What is being asked — Once you find the line with "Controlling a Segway", transcribe it and all the lines that follow to the end of the data, exactly as written; skip any pictures.

Dataset excerpt —
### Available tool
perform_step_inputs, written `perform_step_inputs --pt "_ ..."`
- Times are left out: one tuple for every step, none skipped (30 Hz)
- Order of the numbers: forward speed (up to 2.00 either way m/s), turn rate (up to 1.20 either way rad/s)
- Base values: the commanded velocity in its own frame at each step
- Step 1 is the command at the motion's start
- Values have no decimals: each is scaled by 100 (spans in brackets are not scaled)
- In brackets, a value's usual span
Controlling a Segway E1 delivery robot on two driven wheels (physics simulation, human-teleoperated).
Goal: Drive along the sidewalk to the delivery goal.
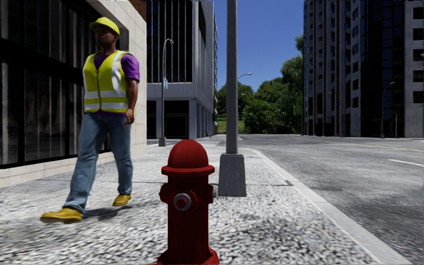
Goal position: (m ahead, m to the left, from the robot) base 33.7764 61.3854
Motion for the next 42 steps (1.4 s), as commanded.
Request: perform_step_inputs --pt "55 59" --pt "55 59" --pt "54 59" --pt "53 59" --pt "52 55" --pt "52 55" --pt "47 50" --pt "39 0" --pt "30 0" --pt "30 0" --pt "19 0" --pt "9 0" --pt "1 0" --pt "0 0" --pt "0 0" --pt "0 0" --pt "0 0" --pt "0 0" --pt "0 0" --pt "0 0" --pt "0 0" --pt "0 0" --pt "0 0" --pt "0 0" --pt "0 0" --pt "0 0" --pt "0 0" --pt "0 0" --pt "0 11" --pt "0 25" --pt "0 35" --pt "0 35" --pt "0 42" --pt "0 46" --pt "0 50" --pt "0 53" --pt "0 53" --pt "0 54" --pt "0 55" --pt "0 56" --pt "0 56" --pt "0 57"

Answer area —
Controlling a Segway E1 delivery robot on two driven wheels (physics simulation, human-teleoperated).
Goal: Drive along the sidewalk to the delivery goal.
Goal position: (m ahead, m to the left, from the robot) base 33.7764 61.3854
Motion for the next 42 steps (1.4 s), as commanded.
Request: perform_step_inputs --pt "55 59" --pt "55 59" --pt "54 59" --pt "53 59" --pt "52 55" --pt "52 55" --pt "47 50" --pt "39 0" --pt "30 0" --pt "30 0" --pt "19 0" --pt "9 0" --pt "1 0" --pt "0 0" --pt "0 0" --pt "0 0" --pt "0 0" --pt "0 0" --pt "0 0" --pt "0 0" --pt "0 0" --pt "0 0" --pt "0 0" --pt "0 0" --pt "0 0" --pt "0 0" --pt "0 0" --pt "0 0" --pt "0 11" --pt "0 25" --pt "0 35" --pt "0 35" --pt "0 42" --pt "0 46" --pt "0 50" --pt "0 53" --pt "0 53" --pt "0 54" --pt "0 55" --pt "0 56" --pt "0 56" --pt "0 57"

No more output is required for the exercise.